Il nostro laboratorio ha sviluppato un sistema di imaging automatizzato romanzo ad alta produttività che è utile per il rilevamento di diversi comportamenti differenti in 7 giorni di età zebrafish larve. Il sistema può essere usato per rilevare sottili cambiamenti nel comportamento dopo le larve sono stati esposti agli agenti tossici ambientali o farmaceutici.

Abstract

Abbiamo creato un sistema di imaging ad alta produttività romanzo per l'analisi del comportamento in 7 giorni di età larve di zebrafish in piastre a più corsie. Questo sistema misura i comportamenti spontanei e la risposta a uno stimolo avversivo, riportato alle larve attraverso una presentazione di PowerPoint. Le immagini registrate vengono analizzati con una macro ImageJ, che suddivide automaticamente i canali di colore, sottrae il fondo, e si applica una soglia di identificare il posizionamento individuale larve nelle corsie. Possiamo quindi importare le coordinate in un foglio di Excel per quantificare la velocità di nuotata, la preferenza per il bordo o lato della corsia, il comportamento riposo, thigmotaxis, distanza tra le larve, e il comportamento di evitamento.
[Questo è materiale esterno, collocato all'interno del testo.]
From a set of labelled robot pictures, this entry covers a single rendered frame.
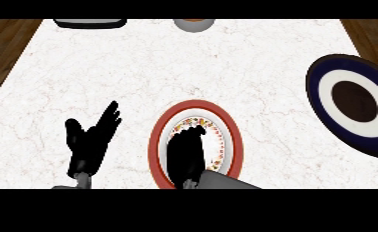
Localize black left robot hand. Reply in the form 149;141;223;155
63;100;124;178

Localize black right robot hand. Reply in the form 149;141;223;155
165;124;208;188

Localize navy and white plate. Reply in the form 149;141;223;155
304;53;378;159

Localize grey round cup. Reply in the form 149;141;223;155
173;18;217;33

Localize red rimmed floral plate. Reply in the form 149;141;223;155
147;99;245;190

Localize black rectangular tray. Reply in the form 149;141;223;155
51;18;128;30

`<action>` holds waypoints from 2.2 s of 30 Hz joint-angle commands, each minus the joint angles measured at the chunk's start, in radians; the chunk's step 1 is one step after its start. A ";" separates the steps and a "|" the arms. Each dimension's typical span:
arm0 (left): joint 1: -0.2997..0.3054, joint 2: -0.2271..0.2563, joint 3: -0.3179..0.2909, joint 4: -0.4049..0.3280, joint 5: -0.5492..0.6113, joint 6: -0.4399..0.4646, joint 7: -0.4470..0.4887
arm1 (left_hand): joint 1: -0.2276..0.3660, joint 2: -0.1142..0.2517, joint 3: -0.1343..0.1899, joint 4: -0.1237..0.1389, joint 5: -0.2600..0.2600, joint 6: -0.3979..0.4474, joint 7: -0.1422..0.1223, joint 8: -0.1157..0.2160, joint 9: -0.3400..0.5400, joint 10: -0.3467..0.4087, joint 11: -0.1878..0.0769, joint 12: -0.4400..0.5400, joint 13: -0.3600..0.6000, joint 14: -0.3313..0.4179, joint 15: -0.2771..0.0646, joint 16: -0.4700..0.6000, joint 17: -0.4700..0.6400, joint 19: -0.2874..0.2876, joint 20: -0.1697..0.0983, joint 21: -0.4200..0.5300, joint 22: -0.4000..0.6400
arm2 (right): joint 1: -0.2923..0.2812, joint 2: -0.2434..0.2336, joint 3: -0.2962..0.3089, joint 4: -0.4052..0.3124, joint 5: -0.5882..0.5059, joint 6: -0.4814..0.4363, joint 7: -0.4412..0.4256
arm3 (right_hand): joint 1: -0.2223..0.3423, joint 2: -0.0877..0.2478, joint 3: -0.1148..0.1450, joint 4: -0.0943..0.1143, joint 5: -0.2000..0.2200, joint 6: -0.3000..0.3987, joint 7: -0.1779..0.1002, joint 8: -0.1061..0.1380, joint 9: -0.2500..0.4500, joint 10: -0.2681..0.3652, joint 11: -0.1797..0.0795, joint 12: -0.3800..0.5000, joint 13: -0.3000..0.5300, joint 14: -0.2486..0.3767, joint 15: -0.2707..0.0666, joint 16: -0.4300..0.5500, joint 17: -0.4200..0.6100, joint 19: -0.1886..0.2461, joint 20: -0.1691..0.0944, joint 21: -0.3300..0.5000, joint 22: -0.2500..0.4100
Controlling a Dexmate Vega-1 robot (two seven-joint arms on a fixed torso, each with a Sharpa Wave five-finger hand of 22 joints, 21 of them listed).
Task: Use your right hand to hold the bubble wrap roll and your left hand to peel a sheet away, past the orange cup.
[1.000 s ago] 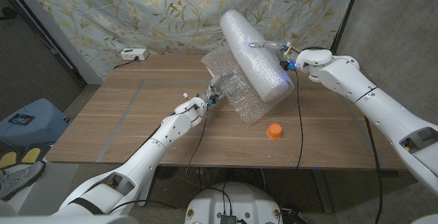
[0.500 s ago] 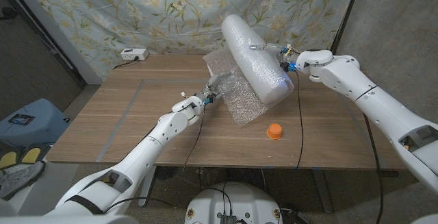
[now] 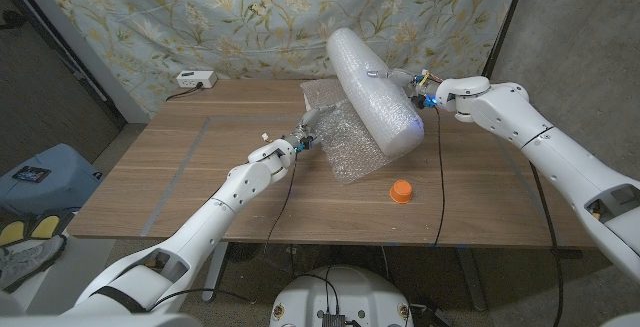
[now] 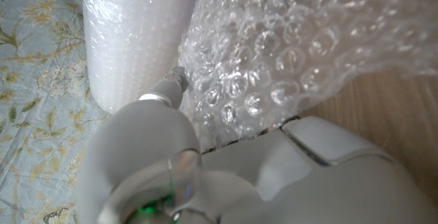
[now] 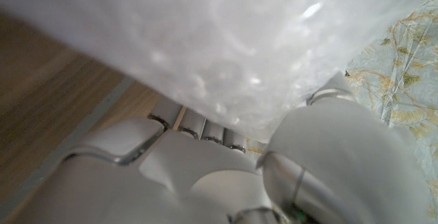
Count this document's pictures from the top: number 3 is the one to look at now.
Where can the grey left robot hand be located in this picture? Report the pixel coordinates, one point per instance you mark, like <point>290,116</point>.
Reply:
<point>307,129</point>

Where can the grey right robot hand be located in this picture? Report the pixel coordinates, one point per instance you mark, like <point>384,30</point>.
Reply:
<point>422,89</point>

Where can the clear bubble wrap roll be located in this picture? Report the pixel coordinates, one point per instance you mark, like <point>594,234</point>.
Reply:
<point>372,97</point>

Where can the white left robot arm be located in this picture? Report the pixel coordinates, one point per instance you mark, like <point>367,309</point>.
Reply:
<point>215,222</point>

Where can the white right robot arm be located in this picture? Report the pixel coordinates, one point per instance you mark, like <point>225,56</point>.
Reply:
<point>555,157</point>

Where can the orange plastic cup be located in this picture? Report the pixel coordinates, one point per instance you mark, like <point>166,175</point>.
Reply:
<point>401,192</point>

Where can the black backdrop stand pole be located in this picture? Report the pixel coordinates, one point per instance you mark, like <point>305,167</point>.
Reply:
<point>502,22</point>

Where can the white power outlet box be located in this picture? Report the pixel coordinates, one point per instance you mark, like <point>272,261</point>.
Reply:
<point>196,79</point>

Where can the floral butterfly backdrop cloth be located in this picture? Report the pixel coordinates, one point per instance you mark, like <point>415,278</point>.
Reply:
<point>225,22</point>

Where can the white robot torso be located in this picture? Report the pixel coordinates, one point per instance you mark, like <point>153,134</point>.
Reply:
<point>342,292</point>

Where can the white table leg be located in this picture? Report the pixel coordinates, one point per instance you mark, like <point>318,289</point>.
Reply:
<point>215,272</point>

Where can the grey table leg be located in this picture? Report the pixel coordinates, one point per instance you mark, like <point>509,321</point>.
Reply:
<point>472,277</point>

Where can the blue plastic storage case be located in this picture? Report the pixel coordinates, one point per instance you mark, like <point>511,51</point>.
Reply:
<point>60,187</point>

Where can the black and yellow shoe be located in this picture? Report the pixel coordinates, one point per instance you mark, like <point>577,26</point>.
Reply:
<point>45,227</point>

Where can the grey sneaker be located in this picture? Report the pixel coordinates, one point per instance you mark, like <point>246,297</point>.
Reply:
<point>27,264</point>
Sottili cambiamenti nel comportamento sono facilmente rilevabili con il nostro sistema, rendendolo utile per analisi comportamentali dopo l'esposizione alle sostanze tossiche o prodotti farmaceutici ambientali.

Introduzione

Zebrafish stanno diventando un modello popolare per le scienze genetiche, sviluppo e comportamentali 1-4. Si schiudono dalle loro chorions da 2-3 giorni dopo la fecondazione (DPF), sviluppare pienamente organi funzionanti ad 4-5 dpf, e presentano un gran numero di comportamenti di 7 dpf 5,6. Zebrafish larve sono ideali per le analisi high-throughput a causa delle loro piccole dimensioni 7,8. Il software è disponibile in commercio per le analisi automatizzate di comportamento larvale e adulto zebrafish 9-14. Tuttavia, questo software può essere costoso e ha opzioni limitate per la misurazione di comportamenti complessi di larve di zebrafish in piastre multi-pozzetto.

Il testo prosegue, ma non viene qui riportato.